Work required
All of the records should be given again verbatim.

────────────────────────────────────────

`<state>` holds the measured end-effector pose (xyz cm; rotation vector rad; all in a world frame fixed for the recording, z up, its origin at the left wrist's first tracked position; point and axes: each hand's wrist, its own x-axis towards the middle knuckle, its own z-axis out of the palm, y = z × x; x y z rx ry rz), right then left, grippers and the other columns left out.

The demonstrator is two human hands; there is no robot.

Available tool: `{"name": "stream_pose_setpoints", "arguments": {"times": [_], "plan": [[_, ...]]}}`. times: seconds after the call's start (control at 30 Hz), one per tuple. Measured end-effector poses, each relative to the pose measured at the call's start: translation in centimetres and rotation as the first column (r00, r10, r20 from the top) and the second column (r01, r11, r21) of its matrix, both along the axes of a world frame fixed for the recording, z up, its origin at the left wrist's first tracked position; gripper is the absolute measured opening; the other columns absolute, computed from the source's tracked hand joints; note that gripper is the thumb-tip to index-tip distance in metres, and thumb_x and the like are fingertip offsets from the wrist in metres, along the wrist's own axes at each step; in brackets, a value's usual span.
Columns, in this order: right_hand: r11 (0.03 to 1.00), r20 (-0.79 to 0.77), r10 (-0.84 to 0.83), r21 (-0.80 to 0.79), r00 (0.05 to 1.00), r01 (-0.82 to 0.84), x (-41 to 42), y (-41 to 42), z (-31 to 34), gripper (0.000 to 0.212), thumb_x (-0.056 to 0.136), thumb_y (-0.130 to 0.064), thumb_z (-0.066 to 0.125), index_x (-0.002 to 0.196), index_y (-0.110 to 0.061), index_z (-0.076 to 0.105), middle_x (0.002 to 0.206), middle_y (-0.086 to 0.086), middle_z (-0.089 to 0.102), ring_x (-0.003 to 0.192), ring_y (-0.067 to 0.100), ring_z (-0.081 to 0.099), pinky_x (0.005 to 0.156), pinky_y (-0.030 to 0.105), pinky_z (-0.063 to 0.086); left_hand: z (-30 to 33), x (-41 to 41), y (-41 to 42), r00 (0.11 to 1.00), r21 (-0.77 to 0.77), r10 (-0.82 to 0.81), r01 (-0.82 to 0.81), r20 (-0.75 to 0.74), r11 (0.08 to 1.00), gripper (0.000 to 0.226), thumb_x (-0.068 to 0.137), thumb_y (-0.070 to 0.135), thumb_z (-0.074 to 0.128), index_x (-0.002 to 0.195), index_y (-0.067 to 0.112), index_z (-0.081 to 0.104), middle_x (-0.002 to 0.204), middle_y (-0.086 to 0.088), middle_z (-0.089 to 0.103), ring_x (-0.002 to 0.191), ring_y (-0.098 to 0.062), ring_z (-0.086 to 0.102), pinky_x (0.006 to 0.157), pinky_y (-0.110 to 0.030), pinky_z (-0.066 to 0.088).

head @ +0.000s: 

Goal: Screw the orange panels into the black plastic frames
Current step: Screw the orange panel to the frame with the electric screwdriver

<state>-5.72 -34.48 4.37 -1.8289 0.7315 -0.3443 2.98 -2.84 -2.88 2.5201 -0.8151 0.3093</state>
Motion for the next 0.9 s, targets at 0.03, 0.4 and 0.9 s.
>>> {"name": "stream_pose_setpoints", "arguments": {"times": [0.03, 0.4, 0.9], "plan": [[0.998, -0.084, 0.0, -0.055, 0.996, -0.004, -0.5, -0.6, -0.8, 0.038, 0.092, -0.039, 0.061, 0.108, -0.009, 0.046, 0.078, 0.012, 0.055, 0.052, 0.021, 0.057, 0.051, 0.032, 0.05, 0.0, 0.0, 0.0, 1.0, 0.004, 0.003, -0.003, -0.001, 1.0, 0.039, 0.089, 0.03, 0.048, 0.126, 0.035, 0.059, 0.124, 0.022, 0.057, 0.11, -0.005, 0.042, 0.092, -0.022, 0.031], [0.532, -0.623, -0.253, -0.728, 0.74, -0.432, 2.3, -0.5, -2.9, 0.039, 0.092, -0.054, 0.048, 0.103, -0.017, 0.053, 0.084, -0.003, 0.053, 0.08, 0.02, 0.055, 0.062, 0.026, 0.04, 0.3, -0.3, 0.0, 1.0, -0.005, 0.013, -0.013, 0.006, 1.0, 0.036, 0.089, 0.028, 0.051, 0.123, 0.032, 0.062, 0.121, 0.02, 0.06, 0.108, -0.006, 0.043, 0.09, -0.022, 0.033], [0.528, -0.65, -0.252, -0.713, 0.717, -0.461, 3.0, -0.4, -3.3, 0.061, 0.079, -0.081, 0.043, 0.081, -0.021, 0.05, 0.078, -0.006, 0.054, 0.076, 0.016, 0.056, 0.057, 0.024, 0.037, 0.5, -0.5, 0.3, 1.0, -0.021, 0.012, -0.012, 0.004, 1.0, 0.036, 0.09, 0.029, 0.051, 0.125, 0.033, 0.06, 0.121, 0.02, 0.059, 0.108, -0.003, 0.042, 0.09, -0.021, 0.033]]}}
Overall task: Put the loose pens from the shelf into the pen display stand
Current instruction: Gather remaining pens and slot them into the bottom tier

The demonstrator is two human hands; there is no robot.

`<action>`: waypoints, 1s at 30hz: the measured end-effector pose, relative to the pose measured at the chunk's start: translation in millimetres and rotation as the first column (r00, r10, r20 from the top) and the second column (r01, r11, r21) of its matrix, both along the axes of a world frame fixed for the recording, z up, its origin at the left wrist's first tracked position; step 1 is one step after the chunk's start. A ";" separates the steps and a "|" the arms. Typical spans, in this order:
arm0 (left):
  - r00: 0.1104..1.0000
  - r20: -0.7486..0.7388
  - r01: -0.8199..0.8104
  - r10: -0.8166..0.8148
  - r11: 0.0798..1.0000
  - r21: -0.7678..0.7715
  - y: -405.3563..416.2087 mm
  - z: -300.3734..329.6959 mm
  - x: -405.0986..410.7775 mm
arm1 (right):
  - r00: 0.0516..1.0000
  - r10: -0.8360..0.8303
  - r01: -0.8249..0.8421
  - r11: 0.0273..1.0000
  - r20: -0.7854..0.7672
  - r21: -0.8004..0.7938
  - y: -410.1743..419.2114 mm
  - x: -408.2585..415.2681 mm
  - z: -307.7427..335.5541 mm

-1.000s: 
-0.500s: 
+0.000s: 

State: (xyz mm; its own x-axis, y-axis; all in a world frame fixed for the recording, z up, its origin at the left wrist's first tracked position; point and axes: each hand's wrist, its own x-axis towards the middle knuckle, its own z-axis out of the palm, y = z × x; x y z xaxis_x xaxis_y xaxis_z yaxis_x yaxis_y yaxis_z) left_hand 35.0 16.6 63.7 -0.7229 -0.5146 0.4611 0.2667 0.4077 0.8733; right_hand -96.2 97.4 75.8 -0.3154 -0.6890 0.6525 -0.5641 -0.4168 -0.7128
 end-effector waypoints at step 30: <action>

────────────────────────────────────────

Exercise solution
`<state>` holds the measured end-effector pose (xyz cm; rotation vector rad; all in a world frame fixed for the recording, z up, its origin at the left wrist's first tracked position; point and axes: each hand's wrist, its own x-axis towards the middle knuckle, its own z-axis out of the palm, y = z × x; x y z rx ry rz), right then left, grippers and the other columns left out.

The demonstrator is two human hands; there is no robot.

Available tool: `{"name": "stream_pose_setpoints", "arguments": {"times": [_], "plan": [[_, ...]]}}`. times: seconds after the call's start (control at 30 Hz), one per tuple. Measured end-effector poses, each relative to the pose measured at the call's start: translation in centimetres and rotation as the first column (r00, r10, r20 from the top) and the second column (r01, r11, r21) of its matrix, both along the axes of a world frame fixed for the recording, z up, its origin at the left wrist's first tracked position; gripper is the absolute measured opening; the other columns absolute, computed from the source's tracked hand joints; note that gripper is the thumb-tip to index-tip distance in metres, and thumb_x and the like are fingertip offsets from the wrist in metres, along the wrist's own axes at each step; in brackets, a value's usual span.
Columns, in this order: right_hand: r11 (0.03 to 1.00), r20 (-0.79 to 0.77), r10 (-0.84 to 0.83), r21 (-0.80 to 0.79), r00 (0.05 to 1.00), r01 (-0.82 to 0.84), x (-41 to 42), y (-41 to 42), z (-31 to 34), gripper (0.000 to 0.212), thumb_x (-0.056 to 0.136), thumb_y (-0.130 to 0.064), thumb_z (-0.066 to 0.125), index_x (-0.002 to 0.196), index_y (-0.110 to 0.061), index_z (-0.076 to 0.105), middle_x (0.002 to 0.206), middle_y (-0.086 to 0.086), middle_z (-0.089 to 0.102), ring_x (-0.003 to 0.192), ring_y (-0.067 to 0.100), ring_z (-0.081 to 0.099), pinky_x (0.005 to 0.156), pinky_y (-0.030 to 0.105), pinky_z (-0.063 to 0.086); left_hand: z (-30 to 33), x (-41 to 41), y (-41 to 42), r00 (0.11 to 1.00), r21 (-0.77 to 0.77), r10 (-0.82 to 0.81), r01 (-0.82 to 0.81), r20 (-0.75 to 0.74), r11 (0.08 to 1.00), gripper (0.000 to 0.226), thumb_x (-0.068 to 0.137), thumb_y (-0.070 to 0.135), thumb_z (-0.074 to 0.128), index_x (-0.002 to 0.195), index_y (-0.067 to 0.112), index_z (-0.081 to 0.104), middle_x (-0.002 to 0.204), middle_y (-0.086 to 0.088), middle_z (-0.089 to 0.103), ring_x (-0.002 to 0.191), ring_y (-0.098 to 0.062), ring_z (-0.086 to 0.102), pinky_x (0.006 to 0.157), pinky_y (-0.110 to 0.030), pinky_z (-0.066 to 0.088).

head @ +0.000s: 

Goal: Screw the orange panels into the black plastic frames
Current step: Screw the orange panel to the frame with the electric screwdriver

<state>-5.72 -34.48 4.37 -1.8289 0.7315 -0.3443 2.98 -2.84 -2.88 2.5201 -0.8151 0.3093</state>
Motion for the next 0.9 s, targets at 0.03, 0.4 and 0.9 s.
>>> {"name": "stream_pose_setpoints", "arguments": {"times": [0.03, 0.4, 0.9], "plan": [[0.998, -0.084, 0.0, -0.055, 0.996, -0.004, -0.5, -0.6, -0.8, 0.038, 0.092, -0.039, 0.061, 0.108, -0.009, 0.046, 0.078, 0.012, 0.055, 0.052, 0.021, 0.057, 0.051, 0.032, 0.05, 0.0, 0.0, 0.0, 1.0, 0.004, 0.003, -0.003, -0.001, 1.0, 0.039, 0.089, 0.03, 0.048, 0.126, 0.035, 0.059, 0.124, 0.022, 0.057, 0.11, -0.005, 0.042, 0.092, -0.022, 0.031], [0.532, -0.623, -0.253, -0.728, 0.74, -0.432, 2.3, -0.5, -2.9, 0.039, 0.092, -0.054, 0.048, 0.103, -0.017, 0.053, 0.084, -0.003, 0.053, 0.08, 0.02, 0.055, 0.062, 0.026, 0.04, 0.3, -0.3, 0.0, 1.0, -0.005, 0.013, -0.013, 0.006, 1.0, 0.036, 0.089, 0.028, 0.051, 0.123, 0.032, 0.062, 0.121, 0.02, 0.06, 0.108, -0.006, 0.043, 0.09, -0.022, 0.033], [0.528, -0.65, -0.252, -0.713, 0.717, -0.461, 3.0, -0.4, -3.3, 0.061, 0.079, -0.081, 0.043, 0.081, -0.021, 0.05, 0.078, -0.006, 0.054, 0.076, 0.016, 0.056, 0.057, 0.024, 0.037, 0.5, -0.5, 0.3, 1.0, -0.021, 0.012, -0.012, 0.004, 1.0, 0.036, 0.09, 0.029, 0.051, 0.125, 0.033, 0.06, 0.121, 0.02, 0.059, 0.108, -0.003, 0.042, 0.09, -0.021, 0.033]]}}
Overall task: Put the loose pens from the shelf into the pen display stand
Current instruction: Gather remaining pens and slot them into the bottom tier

The demonstrator is two human hands; there is no robot.

`<action>`: waypoints, 1s at 30hz: the measured end-effector pose, relative to the pose measured at the chunk's start: translation in millimetres and rotation as the first column (r00, r10, r20 from the top) and the second column (r01, r11, r21) of its matrix, both along the axes of a world frame fixed for the recording, z up, its origin at the left wrist's first tracked position; step 1 is one step after the chunk's start. A ";" separates the steps and a "|" the arms. Typical spans, in this order:
arm0 (left):
  - r00: 0.1104..1.0000
  - r20: -0.7486..0.7388
  - r01: -0.8199..0.8104
  - r10: -0.8166..0.8148
  - r11: 0.0798..1.0000
  - r21: -0.7678..0.7715
  - y: -405.3563..416.2087 mm
  - z: -300.3734..329.6959 mm
  - x: -405.0986..410.7775 mm
arm1 (right):
  - r00: 0.0516..1.0000
  - r10: -0.8360..0.8303
  - r01: -0.8249..0.8421
  - r11: 0.0273..1.0000
  - r20: -0.7854..0.7672
  - r21: -0.8004..0.7938
  - y: -410.1743..419.2114 mm
  - x: -408.2585..415.2681 mm
  - z: -307.7427..335.5541 mm

-1.000s: 
-0.500s: 
+0.000s: 

State: (xyz mm; its own x-axis, y-axis; all in a world frame fixed for the recording, z up, its origin at the left wrist's first tracked position; point and axes: each hand's wrist, its own x-axis towards the middle knuckle, its own z-axis out of the palm, y = z × x; x y z xaxis_x xaxis_y xaxis_z yaxis_x yaxis_y yaxis_z) left_hand 35.0 16.6 63.7 -0.7229 -0.5146 0.4611 0.2667 0.4077 0.8733; right_hand -96.2 97.4 75.8 -0.3154 -0.6890 0.6525 -0.5641 -0.4168 -0.7128
 end-effector waypoints at step 30: <action>

Nothing else is needed to complete the exercise.